Even when they come home, Luhansk voters plunge once again into the propaganda of improvement as soon as they turn on their TVs. Primetime TV is a continuous flow of propaganda for the Party of Regions on all three local channels – one of them state-owned and other two private, although there is no difference between them.
A typical night of TV consists of the following: a local Party of Regions member talks about new jobs for half an hour, then another party member talks about increased pensions. This is followed by a promotional video for the local Party of Regions team: first-past-the-post candidates led by Oleksandr Yefremov, leader of the party’s oblast office and head of its parliamentary faction, walk onto the stage to a song called “The Team of Our Youth” – a nonliteral gesture, considering that team member Viktor Tykhonov is 63 years old, and Yuliy Ioffe, another member, is 72.
Then one of the party’s central figures talks about “Orange ruin” followed by an interview with a local Oblast State Administration official who reports how well the roads have been repaired. This is followed by a video of mudslinging against the communists, whom the Party of Regions justly view as serious rivals in Luhansk Oblast. In fact, the Party of Regions and the Communist Party are almost equally popular there, gaining around 30% each while Ukraine-Forward! lags behind with a mere 4-5%.
The Communist Party is popular in Luhansk Oblast because, according to locals, virtually all of their local middle and top officials still have their Komsomol badges somewhere in their drawers. The only exceptions are hooligans and people who had bad grades in school and were thus ineligible for the Komsomol.
Meanwhile, the TV blathers on about local news: social standards improve; a water supply system breaks in some village but the local Party of Regions’ guy fixes everything. Then The Team of Our Youth video is played a few times in a row, and an interview with the local Party of Regions member who talked about new jobs is replayed.
I switch to a different channel.
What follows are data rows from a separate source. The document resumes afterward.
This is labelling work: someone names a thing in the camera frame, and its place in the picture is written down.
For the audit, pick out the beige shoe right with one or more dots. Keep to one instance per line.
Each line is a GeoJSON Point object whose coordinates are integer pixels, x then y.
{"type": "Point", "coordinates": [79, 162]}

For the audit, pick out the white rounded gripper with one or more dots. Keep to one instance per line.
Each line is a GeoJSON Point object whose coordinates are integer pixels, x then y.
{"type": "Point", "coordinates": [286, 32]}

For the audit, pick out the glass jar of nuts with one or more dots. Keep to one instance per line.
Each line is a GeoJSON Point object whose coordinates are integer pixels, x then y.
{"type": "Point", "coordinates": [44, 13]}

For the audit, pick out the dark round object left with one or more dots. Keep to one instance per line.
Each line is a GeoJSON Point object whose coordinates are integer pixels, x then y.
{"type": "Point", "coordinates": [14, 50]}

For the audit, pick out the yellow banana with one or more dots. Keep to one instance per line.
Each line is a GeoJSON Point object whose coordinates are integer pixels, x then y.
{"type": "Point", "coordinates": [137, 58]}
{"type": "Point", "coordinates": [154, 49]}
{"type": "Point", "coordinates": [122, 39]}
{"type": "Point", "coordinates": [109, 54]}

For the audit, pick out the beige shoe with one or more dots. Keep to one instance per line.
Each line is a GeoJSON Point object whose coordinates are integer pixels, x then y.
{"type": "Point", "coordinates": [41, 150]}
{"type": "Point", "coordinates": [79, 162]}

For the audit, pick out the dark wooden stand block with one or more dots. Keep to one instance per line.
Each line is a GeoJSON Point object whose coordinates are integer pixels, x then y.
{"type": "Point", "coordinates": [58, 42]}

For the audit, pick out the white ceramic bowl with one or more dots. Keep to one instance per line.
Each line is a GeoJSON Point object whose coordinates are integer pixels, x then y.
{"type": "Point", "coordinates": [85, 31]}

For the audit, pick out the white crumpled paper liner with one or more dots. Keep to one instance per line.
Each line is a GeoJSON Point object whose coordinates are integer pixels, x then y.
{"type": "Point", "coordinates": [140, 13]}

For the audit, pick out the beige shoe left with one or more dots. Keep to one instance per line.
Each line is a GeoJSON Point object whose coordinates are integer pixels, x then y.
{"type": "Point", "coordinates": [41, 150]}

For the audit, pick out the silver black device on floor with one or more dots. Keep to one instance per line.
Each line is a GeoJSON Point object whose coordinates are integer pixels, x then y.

It has the same Party of Regions guy talking about the same new jobs. Local journalists explain that the state-owned TV channel shoots the video and distributes it to the two privately owned channels, where it is obediently broadcast. The third TV channel is no better. One of its show hosts, a Party of Regions member on the oblast council, interviews a fellow party member who is involved in business.
Local TV channels lack content of their own, so they replay the content they are given many times or buy it from other studios. Their most popular programmes are Discovery shows about wildlife. In one such programme, an endless desert fills the screen with a rare snake in the foreground as a narrator describes the scene. But not even this show is safe from the Party of Regions, and its “We Will Win Together!” slogan flashes across the bottom of the screen. As the night drags on and the slogan remains, it appears the party is also planning to “win together” with elephants, seals, giraffes and even a gopher. Suddenly, the gopher on the screen is replaced with an obese Party of Regions member who has no doubt about his party’s victory in the election – and he tells the voters so. Apparently, the team of our youth is here to stay.